▶ [DIRECTIONS FOR THIS TASK]
Of the entries below, return exactly those lines that fall between the one containing "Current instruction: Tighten" and the one containing "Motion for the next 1", the two end lines included.

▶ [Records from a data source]
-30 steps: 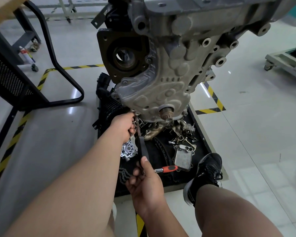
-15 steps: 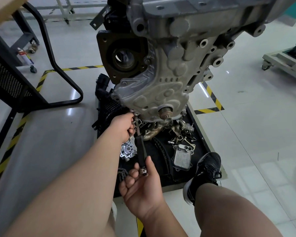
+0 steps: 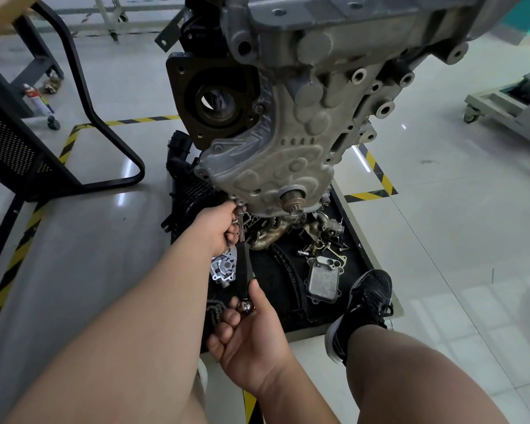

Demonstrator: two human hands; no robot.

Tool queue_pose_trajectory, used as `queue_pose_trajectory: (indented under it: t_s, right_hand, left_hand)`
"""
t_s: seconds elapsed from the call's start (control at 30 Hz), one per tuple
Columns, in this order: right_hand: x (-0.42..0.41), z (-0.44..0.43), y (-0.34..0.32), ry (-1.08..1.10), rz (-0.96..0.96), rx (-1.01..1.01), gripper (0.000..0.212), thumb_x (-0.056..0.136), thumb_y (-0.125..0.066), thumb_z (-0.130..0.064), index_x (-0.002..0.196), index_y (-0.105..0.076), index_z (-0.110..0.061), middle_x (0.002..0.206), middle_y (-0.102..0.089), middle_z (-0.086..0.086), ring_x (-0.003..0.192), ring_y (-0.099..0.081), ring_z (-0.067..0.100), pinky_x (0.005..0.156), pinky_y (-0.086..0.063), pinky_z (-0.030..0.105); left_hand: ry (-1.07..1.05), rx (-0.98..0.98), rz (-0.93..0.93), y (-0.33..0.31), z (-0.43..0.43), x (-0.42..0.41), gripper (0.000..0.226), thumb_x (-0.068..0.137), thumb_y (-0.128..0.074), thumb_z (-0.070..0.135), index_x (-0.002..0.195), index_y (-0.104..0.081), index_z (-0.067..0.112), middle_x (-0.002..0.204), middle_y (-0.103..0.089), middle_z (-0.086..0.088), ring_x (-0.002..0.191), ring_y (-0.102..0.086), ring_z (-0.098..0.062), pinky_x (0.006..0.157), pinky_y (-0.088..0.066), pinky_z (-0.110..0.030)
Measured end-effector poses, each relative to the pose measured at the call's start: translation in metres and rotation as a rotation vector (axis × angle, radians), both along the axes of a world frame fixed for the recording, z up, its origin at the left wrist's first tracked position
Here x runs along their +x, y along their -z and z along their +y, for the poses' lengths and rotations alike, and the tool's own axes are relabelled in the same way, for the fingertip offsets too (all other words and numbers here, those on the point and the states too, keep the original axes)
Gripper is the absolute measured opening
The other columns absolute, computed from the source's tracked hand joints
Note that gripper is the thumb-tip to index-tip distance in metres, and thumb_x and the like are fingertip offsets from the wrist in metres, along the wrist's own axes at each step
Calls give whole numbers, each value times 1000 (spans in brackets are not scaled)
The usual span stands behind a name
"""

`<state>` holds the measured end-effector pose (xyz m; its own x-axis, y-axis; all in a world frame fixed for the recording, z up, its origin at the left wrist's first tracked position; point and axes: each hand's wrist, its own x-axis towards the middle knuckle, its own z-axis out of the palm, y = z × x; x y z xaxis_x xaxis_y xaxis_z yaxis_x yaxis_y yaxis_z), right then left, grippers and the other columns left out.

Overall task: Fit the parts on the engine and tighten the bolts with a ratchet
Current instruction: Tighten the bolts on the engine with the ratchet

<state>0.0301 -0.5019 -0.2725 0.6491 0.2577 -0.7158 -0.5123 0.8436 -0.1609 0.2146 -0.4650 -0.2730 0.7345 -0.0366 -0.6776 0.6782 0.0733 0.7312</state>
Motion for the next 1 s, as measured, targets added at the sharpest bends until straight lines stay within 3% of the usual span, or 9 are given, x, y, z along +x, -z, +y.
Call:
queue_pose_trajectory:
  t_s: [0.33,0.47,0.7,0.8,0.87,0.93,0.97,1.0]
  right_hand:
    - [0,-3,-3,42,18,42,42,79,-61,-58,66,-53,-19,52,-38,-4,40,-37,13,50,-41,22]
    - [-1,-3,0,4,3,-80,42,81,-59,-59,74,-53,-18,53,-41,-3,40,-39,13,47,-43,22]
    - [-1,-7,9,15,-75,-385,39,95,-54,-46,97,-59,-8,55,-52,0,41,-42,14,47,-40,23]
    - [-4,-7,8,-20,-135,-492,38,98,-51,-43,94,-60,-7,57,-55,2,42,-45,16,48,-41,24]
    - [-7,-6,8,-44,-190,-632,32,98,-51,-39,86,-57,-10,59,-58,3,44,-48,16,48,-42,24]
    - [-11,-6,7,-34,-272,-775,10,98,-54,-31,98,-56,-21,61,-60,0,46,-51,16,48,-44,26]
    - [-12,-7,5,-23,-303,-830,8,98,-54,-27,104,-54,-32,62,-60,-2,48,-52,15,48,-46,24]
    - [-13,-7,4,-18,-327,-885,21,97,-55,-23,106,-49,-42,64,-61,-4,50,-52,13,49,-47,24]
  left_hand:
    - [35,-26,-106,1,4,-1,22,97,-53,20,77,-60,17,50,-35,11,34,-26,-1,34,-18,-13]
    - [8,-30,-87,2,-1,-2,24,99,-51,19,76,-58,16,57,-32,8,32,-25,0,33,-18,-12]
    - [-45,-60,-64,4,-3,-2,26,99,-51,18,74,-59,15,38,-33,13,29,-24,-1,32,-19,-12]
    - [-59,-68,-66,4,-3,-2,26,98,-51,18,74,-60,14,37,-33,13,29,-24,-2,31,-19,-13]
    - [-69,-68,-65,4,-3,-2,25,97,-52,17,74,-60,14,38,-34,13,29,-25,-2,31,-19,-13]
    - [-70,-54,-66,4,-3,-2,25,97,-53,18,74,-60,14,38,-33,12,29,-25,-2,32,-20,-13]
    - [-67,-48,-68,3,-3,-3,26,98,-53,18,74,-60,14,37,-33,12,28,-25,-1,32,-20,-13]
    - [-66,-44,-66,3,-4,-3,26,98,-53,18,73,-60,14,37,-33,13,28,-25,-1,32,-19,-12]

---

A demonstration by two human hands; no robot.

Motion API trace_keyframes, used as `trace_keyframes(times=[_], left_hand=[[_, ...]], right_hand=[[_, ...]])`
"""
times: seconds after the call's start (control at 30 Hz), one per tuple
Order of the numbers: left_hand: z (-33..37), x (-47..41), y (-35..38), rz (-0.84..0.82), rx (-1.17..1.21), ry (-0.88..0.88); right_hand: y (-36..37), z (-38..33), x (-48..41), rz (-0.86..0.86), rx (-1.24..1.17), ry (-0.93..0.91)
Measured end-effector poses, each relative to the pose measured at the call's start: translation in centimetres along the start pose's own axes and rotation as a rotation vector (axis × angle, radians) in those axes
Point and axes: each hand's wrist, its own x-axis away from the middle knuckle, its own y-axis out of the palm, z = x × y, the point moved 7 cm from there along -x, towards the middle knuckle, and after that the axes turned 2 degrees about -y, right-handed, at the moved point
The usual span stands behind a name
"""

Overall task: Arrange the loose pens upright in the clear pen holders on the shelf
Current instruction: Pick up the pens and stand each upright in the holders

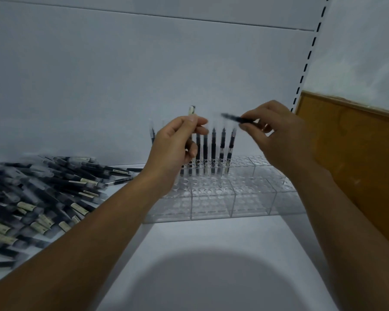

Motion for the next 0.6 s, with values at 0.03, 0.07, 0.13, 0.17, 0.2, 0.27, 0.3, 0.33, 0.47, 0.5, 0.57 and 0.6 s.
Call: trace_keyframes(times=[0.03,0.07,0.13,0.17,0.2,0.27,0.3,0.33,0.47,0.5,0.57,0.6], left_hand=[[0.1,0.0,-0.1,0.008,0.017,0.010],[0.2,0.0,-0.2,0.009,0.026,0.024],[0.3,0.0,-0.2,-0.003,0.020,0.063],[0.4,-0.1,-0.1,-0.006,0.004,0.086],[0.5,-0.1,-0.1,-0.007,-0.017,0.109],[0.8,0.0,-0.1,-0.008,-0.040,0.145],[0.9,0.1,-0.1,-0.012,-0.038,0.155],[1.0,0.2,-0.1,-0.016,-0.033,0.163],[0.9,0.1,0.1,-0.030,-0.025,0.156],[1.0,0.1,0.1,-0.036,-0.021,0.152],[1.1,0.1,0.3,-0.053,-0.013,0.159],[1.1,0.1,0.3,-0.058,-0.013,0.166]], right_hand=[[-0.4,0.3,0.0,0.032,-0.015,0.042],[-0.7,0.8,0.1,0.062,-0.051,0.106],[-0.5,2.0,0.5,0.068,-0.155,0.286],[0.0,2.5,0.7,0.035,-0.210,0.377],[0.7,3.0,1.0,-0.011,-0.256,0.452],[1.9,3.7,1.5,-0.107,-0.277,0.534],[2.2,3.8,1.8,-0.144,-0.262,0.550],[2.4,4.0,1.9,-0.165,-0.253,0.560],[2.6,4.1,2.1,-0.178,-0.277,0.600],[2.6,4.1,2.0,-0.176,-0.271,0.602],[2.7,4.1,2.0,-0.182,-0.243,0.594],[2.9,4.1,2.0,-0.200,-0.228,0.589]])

▶ [ANSWER TO THIS PROBLEM]
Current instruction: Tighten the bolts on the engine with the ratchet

<state>0.0301 -0.5019 -0.2725 0.6491 0.2577 -0.7158 -0.5123 0.8436 -0.1609 0.2146 -0.4650 -0.2730 0.7345 -0.0366 -0.6776 0.6782 0.0733 0.7312</state>
Motion for the next 1 s, as measured, targets added at the sharpest bends until straight lines stay within 3% of the usual span, or 9 are given, x, y, z along +x, -z, +y.

The output given is complete.